As a Data Scientist at NECTO Systems, I worked on a project for Climatempo, the leading meteorology company in Brazil. The main goal was to build a predictive model to estimate the number of occurrences (failures) in the electrical power grid caused by severe weather events, such as heavy rain, wind gusts, and lightning.

The Challenge

The relationship between weather and power grid infrastructure is critical for energy companies. Accurately predicting the volume of failures allows for better resource allocation and faster response times.

However, this presented a significant modeling challenge: the target variable was count data (non-negative integers) with a highly skewed distribution. Most days have zero or very few incidents, while severe storms can cause a sudden spike in failures (extreme values). Standard regression approaches (optimizing for MSE) often failed to capture this behavior, predicting negative values or underestimating the peaks.

The Solution

To address this, I developed a complete Machine Learning pipeline using Python. The process involved:

  • Data Engineering: merging historical meteorological data with occurrence logs, performing extensive cleaning, and handling time-series constraints (ensuring no data leakage from future events).
  • Model Selection: After an extensive screening phase comparing Linear Models, Random Forests, and Gradient Boosting methods, the final solution relied on a LightGBM Regressor configured with a Poisson objective function.
  • Optimization: The Poisson loss function was crucial as it is specifically designed for count data, allowing the model to naturally handle the non-negative nature of the target and its variance.

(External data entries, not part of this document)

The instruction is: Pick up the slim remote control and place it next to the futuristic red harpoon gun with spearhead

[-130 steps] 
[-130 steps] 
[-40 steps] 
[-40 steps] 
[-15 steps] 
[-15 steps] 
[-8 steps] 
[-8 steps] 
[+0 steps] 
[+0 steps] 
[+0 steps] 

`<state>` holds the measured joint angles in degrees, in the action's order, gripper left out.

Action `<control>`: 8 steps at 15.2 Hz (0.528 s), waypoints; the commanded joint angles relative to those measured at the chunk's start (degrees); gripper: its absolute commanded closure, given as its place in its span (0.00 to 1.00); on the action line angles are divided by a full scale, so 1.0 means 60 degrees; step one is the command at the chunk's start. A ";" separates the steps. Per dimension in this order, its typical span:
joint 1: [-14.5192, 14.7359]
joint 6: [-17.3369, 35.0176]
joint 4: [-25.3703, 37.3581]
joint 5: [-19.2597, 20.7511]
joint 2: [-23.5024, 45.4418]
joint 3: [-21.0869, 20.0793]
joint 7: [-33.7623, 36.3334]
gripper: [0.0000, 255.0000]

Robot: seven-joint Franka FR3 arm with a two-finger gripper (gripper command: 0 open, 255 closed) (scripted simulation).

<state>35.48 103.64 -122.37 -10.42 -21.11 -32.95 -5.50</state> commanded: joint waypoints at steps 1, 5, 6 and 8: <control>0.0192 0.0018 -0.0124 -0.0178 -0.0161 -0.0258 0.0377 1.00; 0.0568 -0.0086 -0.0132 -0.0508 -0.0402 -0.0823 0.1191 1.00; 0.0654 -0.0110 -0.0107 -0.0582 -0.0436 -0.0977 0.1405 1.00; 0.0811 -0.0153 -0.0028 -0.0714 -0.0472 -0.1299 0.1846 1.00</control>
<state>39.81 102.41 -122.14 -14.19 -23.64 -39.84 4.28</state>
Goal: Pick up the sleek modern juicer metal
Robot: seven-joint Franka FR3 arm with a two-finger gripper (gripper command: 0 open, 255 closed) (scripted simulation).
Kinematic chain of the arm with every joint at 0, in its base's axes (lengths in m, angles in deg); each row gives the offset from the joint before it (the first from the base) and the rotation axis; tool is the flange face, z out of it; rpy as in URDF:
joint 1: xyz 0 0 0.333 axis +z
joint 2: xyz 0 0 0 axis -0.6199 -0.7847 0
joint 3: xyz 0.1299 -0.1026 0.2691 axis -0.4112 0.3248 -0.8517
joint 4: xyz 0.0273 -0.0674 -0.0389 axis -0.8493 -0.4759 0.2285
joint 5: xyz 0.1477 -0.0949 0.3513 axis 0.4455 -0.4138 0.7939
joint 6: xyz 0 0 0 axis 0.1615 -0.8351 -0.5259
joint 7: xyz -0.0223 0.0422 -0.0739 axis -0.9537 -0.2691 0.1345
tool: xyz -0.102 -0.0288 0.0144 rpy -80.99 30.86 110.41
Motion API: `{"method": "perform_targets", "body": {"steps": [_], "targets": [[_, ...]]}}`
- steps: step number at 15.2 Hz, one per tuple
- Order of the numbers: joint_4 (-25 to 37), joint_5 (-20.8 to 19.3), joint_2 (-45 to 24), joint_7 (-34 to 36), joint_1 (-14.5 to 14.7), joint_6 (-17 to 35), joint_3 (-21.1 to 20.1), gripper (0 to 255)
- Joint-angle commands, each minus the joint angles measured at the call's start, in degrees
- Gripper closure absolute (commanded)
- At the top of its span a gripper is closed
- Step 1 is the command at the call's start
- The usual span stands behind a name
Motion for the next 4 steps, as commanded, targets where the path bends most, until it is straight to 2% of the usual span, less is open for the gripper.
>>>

The final model was evaluated using Time Series Cross-Validation, ensuring robustness across different seasons and weather patterns.

climatempo
Workflow of the regression methodology adopted for the final solution, from data processing to model validation

Technologies Used

  • Language: Python
  • Libraries: Pandas, Scikit-learn, LightGBM, XGBoost
  • Techniques: Feature Engineering, Time Series Cross-Validation, Poisson Regression, Hyperparameter Tuning.